Une poignée de VCs spécialisés, tels qu’Advent France Biotechnology, Forepont Capital Partners et Arbevel Life Sciences Crossover, a vu le jour. Mais la marche reste haute, tant les besoins de capitaux sont grands. La startup Valneva, dont le candidat-vaccin pourrait être mis sur le marché fin 2021 au Royaume-Uni, s’est notamment rapprochée du gouvernement britannique pour se financer et a levé des fonds au Nasdaq, faute d’aides d’État en France.

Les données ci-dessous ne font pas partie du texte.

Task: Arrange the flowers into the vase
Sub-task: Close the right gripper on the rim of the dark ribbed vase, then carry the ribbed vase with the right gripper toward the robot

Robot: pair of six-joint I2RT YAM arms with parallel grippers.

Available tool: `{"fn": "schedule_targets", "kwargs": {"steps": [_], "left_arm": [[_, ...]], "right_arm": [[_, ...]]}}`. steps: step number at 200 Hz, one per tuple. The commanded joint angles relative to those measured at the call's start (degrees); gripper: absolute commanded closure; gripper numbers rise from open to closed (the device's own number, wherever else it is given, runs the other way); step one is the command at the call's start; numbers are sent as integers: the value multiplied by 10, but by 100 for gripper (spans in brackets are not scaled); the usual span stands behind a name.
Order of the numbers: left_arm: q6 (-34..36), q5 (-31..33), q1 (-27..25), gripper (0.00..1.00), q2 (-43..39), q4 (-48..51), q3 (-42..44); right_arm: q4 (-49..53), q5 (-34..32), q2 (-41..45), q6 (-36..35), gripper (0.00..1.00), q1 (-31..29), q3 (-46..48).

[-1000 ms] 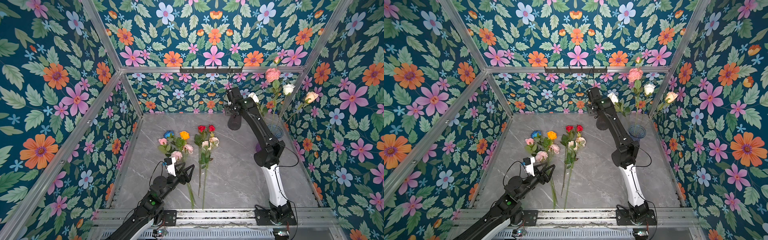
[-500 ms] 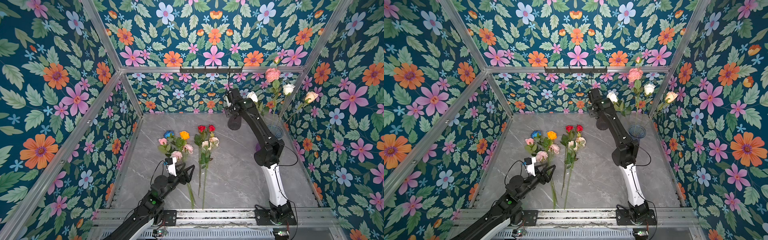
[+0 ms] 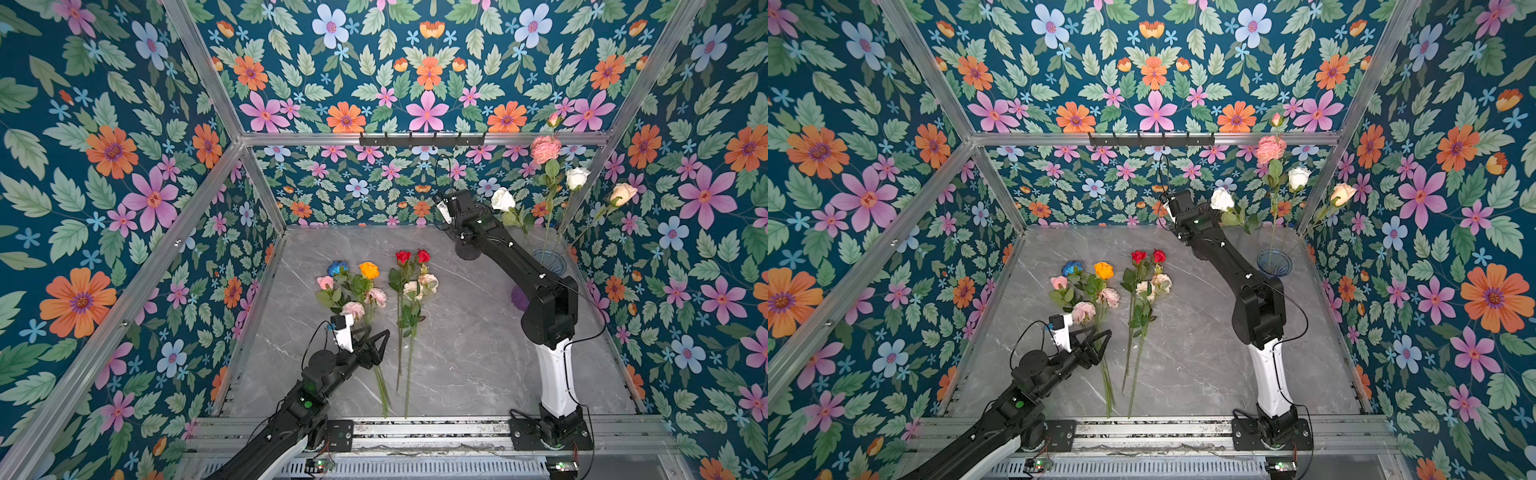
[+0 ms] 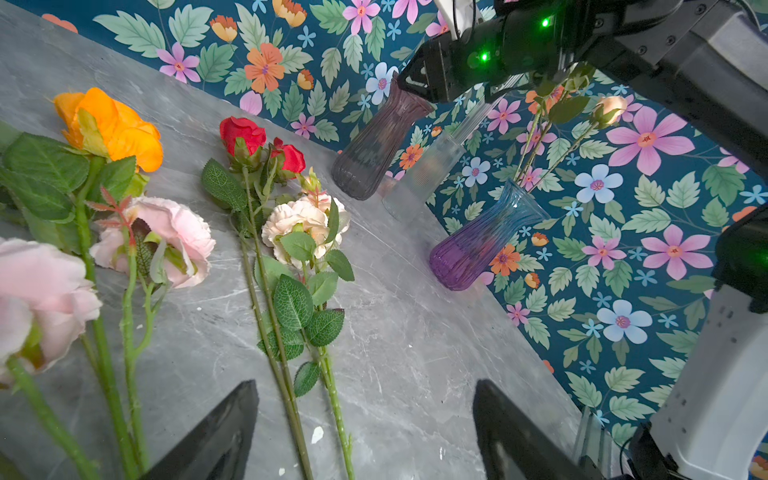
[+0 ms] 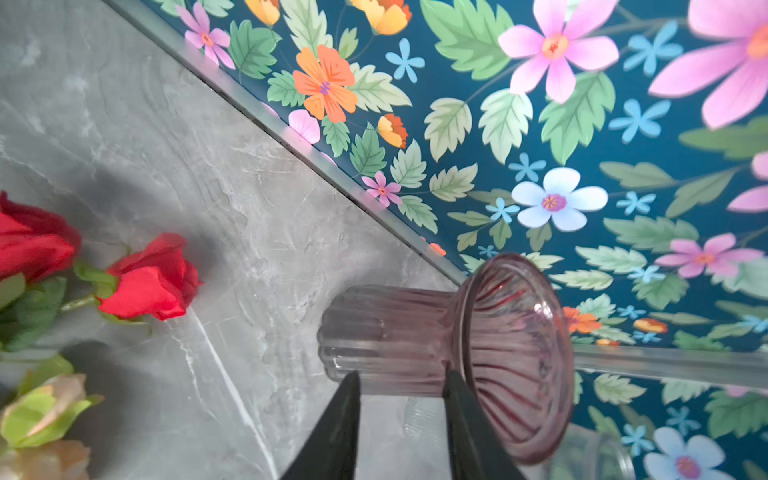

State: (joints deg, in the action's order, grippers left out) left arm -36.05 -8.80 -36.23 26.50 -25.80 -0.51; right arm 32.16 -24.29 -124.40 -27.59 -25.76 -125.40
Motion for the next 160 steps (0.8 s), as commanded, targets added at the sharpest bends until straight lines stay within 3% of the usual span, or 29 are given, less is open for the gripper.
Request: {"fn": "schedule_targets", "kwargs": {"steps": [1, 16, 88, 160], "left_arm": [[-4, 0, 0, 17, -1, -17, 24], [-5, -1, 0, 17, -2, -18, 24], [-5, -2, 0, 17, 1, -22, 25], [-5, -3, 0, 17, 2, -22, 25]], "right_arm": [[51, 61, -18, 23, 58, 21, -83], [98, 84, -35, 44, 57, 32, -121], [136, 87, -58, 57, 56, 45, -112], [130, 51, -87, 54, 61, 45, -118]]}}
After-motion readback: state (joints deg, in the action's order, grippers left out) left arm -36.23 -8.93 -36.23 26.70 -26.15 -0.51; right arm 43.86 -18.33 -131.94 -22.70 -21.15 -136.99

Ce manque de moyens empêche des BioTech de recruter des patients... et débouche souvent sur un gaspillage d’argent.

Là aussi, "la superposition de structures publiques et l’absence de coordination entre elles" est pointée du doigt par les membres de l’OPECST, qui note qu’un "nombre impressionnant d’essais cliniques a été engagé" en France – 365, contre 415 aux États-Unis, 164 en Allemagne ou 140 au Royaume-Uni – "sans aboutir, le plus souvent, à des conclusions fiables en raison de biais méthodologiques".

Franck Mouthon est du même avis : "Il ne sert à rien de déverser des quantités d’argent tant que l’on ne structure pas la recherche." Le président de France Biotech se dit aussi favorable à "une priorisation des thèmes de recherche soutenus, en fonction notamment des enjeux sanitaires et socio-économiques pour le pays" , tout en laissant "la légitimité aux acteurs de conduire les programmes et en incitant les logiques collaboratives interdisciplinaires" . L’enjeu est majeur pour l’avenir des biotechnologies françaises, alors que de nombreux chantiers sont conduits dans l’Hexagone.

Biothérapie, bioproduction, data et intelligence artificielle appliquée à la santé... "Il faut un État-stratège, déterminé à simplifier et transformer les processus existants. Pour chaque euro investi par le public, deux ou trois autres doivent l’être par le privé" , avance Franck Mouthon, estimant qu’on "a tous les ingrédients pour changer la donne". Selon lui, "une fenêtre existe pour provoquer la prise de conscience" du fait de la crise liée au Covid-19 : "Plus personne ne pourra dire qu’un problème sanitaire n’a aucun impact économique." Repenser la recherche en biologie-santé s’avérera stratégique pour garantir la souveraineté nationale, à l’heure où nombre de scientifiques se risquent à prédire que le XXIe siècle sera celui des pandémies.